**Requirement**
Although the entries contain pictures, copy only their text, exactly as written.

**Data provided**
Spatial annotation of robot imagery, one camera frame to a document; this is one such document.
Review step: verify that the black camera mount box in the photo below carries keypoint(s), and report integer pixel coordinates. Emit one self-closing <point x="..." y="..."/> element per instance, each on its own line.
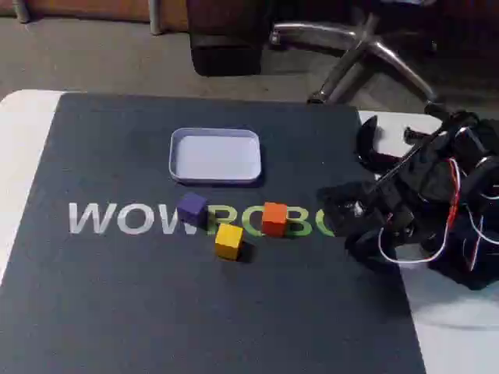
<point x="343" y="210"/>

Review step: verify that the orange wooden block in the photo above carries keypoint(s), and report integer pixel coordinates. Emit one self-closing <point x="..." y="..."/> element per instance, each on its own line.
<point x="274" y="220"/>

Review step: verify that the chrome office chair base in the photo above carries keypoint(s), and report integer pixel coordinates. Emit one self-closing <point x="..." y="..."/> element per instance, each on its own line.
<point x="374" y="50"/>

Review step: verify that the purple wooden block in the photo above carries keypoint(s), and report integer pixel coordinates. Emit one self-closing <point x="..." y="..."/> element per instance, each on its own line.
<point x="192" y="208"/>

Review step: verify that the dark mat with WOWROBO print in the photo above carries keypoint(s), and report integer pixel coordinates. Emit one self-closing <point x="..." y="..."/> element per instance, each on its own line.
<point x="156" y="304"/>

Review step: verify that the brown wooden board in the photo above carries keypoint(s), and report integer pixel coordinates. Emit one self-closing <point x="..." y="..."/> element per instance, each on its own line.
<point x="78" y="8"/>

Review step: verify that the yellow wooden block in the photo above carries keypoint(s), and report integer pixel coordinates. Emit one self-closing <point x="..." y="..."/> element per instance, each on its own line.
<point x="229" y="241"/>

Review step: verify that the white rectangular tray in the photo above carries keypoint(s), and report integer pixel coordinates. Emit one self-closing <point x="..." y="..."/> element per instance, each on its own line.
<point x="214" y="156"/>

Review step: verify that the black table clamp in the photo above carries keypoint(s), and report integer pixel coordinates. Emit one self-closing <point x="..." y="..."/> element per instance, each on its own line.
<point x="364" y="148"/>

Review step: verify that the grey metal leg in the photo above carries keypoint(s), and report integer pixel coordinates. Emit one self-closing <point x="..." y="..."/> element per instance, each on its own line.
<point x="156" y="17"/>
<point x="20" y="9"/>

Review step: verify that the dark brown cabinet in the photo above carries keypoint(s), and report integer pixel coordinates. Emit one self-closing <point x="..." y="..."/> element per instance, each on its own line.
<point x="226" y="39"/>

**Answer section**
Spatial annotation of robot imagery, one camera frame to a document; this is one such document.
Review step: verify that the black camera mount box in the photo below carries keypoint(s), and report integer pixel coordinates. Emit one self-closing <point x="..." y="..."/> element per instance, each on its own line.
<point x="343" y="210"/>

Review step: verify that the orange wooden block in the photo above carries keypoint(s), and report integer pixel coordinates. Emit one self-closing <point x="..." y="..."/> element per instance, each on its own line.
<point x="274" y="220"/>

Review step: verify that the chrome office chair base in the photo above carries keypoint(s), and report integer pixel coordinates. Emit one self-closing <point x="..." y="..."/> element per instance, each on its own line.
<point x="374" y="50"/>

Review step: verify that the purple wooden block in the photo above carries keypoint(s), and report integer pixel coordinates. Emit one self-closing <point x="..." y="..."/> element per instance, each on its own line.
<point x="192" y="208"/>

Review step: verify that the dark mat with WOWROBO print in the photo above carries keypoint(s), and report integer pixel coordinates. Emit one self-closing <point x="..." y="..."/> element per instance, each on its own line.
<point x="156" y="304"/>

Review step: verify that the brown wooden board in the photo above carries keypoint(s), and report integer pixel coordinates. Emit one self-closing <point x="..." y="..."/> element per instance, each on its own line.
<point x="78" y="8"/>

Review step: verify that the yellow wooden block in the photo above carries keypoint(s), and report integer pixel coordinates. Emit one self-closing <point x="..." y="..."/> element per instance, each on its own line.
<point x="229" y="241"/>

Review step: verify that the white rectangular tray in the photo above carries keypoint(s), and report integer pixel coordinates. Emit one self-closing <point x="..." y="..."/> element per instance, each on its own line.
<point x="214" y="156"/>

Review step: verify that the black table clamp in the photo above carries keypoint(s), and report integer pixel coordinates. Emit one self-closing <point x="..." y="..."/> element per instance, each on its own line.
<point x="364" y="148"/>

Review step: verify that the grey metal leg in the photo above carries keypoint(s), and report integer pixel coordinates. Emit one self-closing <point x="..." y="..."/> element per instance, each on its own line.
<point x="156" y="17"/>
<point x="20" y="9"/>

Review step: verify that the dark brown cabinet in the photo above carries keypoint(s), and report integer pixel coordinates. Emit one self-closing <point x="..." y="..."/> element per instance, each on its own line.
<point x="226" y="39"/>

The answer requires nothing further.